ABS Group Inc. (formerly Advanced Biological Systems, Inc.)
was incorporated under the laws of the State of Delaware on
October 3, 1988, discontinued operations during 1992, and was
inactive until 1996. During 1996, the Company acquired FMT,
MRUSA and MRPL. The Company is currently engaged in the
production and sale of nutritional supplements and
microbiological testing kits.
On December 31, 1996, the Company purchased FMT by assuming
debt in the amount of $300,564 and by paying $73,731 in cash.
The acquisition resulted in fixed assets being revalued to
their fair market value of $55,200. The purchase of FMT
resulted in the creation of goodwill of $205,566.
Future Medical Technologies, Inc. was incorporated under the
laws of the State of New Jersey on September 28, 1989 for the
purpose of developing technology relating to microbiological
testing of water, beverages and food.
On November 7, 1996, the Company entered into an Asset
Acquisition and Financing Agreement with Marine Research USA,
Inc., Marine Research Pty. Ltd. and Samuel J. Grant, whereby
the Company issued 500,000 shares of its restricted common
stock to Mr. Grant as an inducement for him to transfer
certain intellectual property and operating equipment to
MRPL. As a result of the transaction, MRUSA became owner of
100% of the issued and outstanding shares of MRPL. The
Company became 80% owner of MRUSA and Mr. Grant became 20%
owner of MRUSA. The consolidated results of operations of
MRUSA from November 7, 1996 through December 31, 1996 are
included in the consolidated statements of operations of the
Company.
Marine Research USA (MRUSA) was incorporated in the State of
Utah on November 6, 1996 for the purpose of facilitating the
purchase of Marine Research Pty. Ltd. by ABS Group Inc.
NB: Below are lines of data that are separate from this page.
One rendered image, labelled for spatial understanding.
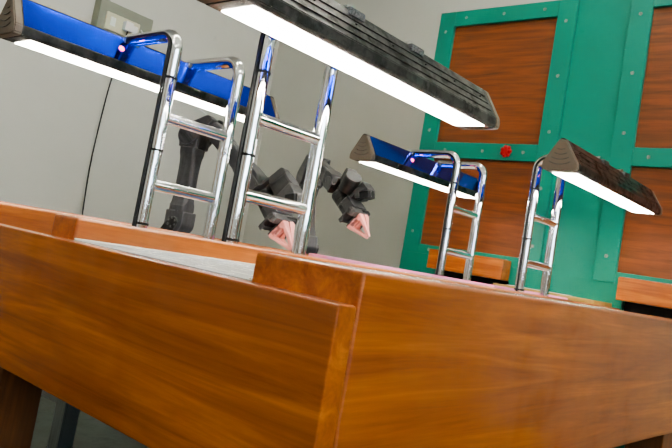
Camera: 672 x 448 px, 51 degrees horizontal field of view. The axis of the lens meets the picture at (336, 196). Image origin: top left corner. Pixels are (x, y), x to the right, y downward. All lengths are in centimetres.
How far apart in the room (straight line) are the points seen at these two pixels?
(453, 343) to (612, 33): 201
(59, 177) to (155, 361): 314
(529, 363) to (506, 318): 8
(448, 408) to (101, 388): 33
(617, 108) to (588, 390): 160
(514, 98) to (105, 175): 221
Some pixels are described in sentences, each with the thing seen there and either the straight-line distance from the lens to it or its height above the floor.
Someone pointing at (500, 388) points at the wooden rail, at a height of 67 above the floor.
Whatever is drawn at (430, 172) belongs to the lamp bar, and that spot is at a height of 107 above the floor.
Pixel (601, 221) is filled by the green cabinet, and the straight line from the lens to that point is 239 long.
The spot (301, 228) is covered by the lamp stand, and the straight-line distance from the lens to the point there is 117.
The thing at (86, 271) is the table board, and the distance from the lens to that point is 77.
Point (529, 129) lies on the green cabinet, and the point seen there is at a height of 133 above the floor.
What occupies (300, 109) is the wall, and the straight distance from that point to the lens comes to 443.
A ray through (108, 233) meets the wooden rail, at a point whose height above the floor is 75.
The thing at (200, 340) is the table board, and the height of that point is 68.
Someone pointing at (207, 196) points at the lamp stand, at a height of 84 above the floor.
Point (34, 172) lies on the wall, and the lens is 371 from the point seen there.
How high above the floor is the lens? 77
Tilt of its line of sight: 5 degrees up
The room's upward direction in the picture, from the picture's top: 10 degrees clockwise
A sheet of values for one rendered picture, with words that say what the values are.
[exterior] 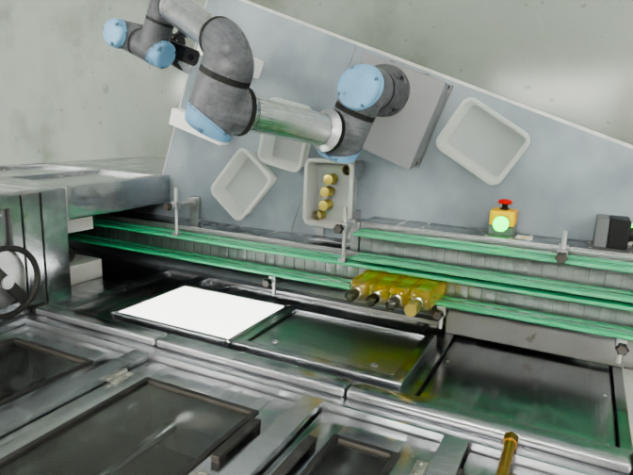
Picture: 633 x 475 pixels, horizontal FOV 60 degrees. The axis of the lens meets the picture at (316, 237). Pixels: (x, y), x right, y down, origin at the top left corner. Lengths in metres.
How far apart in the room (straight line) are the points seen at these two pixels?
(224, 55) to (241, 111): 0.13
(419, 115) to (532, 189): 0.39
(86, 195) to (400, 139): 1.04
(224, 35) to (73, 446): 0.88
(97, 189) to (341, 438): 1.22
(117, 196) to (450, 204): 1.14
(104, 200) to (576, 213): 1.50
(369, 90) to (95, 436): 1.01
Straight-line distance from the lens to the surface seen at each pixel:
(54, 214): 1.89
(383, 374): 1.34
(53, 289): 1.93
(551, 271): 1.61
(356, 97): 1.47
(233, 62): 1.22
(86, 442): 1.23
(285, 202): 1.96
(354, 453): 1.15
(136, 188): 2.12
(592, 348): 1.67
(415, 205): 1.78
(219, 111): 1.23
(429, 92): 1.65
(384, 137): 1.69
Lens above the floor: 2.45
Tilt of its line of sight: 62 degrees down
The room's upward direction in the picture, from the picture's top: 112 degrees counter-clockwise
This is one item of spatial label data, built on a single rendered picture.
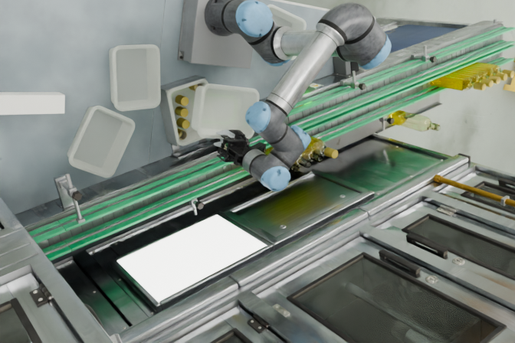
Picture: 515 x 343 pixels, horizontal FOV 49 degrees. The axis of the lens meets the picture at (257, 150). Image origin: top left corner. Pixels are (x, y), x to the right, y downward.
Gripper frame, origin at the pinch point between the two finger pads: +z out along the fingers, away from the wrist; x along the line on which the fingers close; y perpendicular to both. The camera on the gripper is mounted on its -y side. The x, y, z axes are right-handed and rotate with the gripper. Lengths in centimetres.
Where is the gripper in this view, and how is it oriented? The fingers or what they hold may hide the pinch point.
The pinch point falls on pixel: (224, 135)
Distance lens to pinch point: 188.2
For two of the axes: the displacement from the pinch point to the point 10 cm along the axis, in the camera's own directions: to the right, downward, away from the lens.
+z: -5.5, -4.0, 7.4
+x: -2.1, 9.2, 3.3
(formerly Advanced Biological Systems, Inc.) MRUSA owns 100%
of the issued and outstanding stock of Marine Research Pty.
Ltd.
Marine Research Pty Ltd. (MRPL) was incorporated under the
laws of the State of Queensland Australia on February 22,
1991 under the name of Myalldeen Pty. Ltd. MRPL was inactive
until November of 1996 when it was purchased by MRUSA. Since
that time, MRPL has been engaged in the production and sale
of registered therapeutic products in Australia and a
nutritional supplement outside of Australia, the primary
ingredient of which is Sea Cucumber.
b. Accounting Method
The Company's financial statements are prepared using the
accrual method of accounting. The Company has elected a
calendar year end.
F-16
<PAGE> 32
ABS GROUP INC.
(Formerly Advanced Biological Systems, Inc.)
(A Development Stage Company)
Notes to the Consolidated Financial Statements
December 31, 1997 and 1996
NOTE 1 - SUMMARY OF SIGNIFICANT ACCOUNTING POLICIES (Continued)
c. Loss Per Share
The computation of loss per share of common stock is based on
the weighted average number of shares outstanding during the
period.
d. Deferred Offering Costs
In connection with the public offering of the Company's
common stock, all costs were accumulated as deferred charges.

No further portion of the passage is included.